Input data:
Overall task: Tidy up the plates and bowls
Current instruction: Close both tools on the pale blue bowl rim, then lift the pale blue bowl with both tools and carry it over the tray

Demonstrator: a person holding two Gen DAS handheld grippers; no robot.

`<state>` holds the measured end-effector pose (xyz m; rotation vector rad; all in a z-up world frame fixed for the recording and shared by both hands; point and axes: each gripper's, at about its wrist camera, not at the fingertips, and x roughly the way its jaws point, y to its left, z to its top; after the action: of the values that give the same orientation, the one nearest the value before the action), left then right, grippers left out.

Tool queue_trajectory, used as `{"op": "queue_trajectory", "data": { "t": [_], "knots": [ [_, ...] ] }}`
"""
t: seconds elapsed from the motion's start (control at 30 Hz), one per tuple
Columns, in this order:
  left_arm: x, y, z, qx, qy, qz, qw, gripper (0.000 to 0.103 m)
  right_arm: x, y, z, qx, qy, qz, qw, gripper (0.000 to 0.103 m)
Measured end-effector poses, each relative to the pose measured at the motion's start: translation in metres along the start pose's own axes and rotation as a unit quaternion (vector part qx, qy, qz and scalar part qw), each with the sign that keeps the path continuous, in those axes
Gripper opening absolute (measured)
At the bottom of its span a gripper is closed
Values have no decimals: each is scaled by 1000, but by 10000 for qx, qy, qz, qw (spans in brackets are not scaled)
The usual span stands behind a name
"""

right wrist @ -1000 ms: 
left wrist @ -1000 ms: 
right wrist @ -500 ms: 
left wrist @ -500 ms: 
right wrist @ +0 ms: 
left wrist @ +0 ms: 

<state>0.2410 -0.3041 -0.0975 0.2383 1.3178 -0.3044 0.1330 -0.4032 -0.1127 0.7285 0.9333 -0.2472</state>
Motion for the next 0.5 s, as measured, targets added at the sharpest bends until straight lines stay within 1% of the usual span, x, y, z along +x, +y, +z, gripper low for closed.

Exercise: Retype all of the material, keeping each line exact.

Answer box:
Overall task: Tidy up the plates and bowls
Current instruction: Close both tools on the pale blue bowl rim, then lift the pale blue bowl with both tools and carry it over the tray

Demonstrator: a person holding two Gen DAS handheld grippers; no robot.

`<state>` holds the measured end-effector pose (xyz m; rotation vector rad; all in a z-up world frame fixed for the recording and shared by both hands; point and axes: each gripper's, at about its wrist camera, not at the fingertips, and x roughly the way its jaws point, y to its left, z to its top; after the action: of the values that give the same orientation, the one nearest the value before the action), left then right, grippers left out.

Tool queue_trajectory, used as `{"op": "queue_trajectory", "data": { "t": [_], "knots": [ [_, ...] ] }}`
"""
t: seconds elapsed from the motion's start (control at 30 Hz), one per tuple
Columns, in this order:
  left_arm: x, y, z, qx, qy, qz, qw, gripper (0.000 to 0.103 m)
  right_arm: x, y, z, qx, qy, qz, qw, gripper (0.000 to 0.103 m)
Measured end-effector poses, each relative to the pose measured at the motion's start: translation in metres along the start pose's own axes and rotation as a unit quaternion (vector part qx, qy, qz and scalar part qw), each with the sign that keeps the path continuous, in those axes
Gripper opening absolute (measured)
At the bottom of its span a gripper is closed
Values have no decimals: each is scaled by 1000, but by 10000 for qx, qy, qz, qw (spans in brackets are not scaled)
The usual span stands behind a name
"""

right wrist @ -1000 ms: 
left wrist @ -1000 ms: 
right wrist @ -500 ms: 
left wrist @ -500 ms: 
right wrist @ +0 ms: 
left wrist @ +0 ms: 

<state>0.2410 -0.3041 -0.0975 0.2383 1.3178 -0.3044 0.1330 -0.4032 -0.1127 0.7285 0.9333 -0.2472</state>
Motion for the next 0.5 s, as measured, targets added at the sharpest bends until straight lines stay within 1% of the usual span, x, y, z along +x, +y, +z, gripper low for closed.

No further output is needed.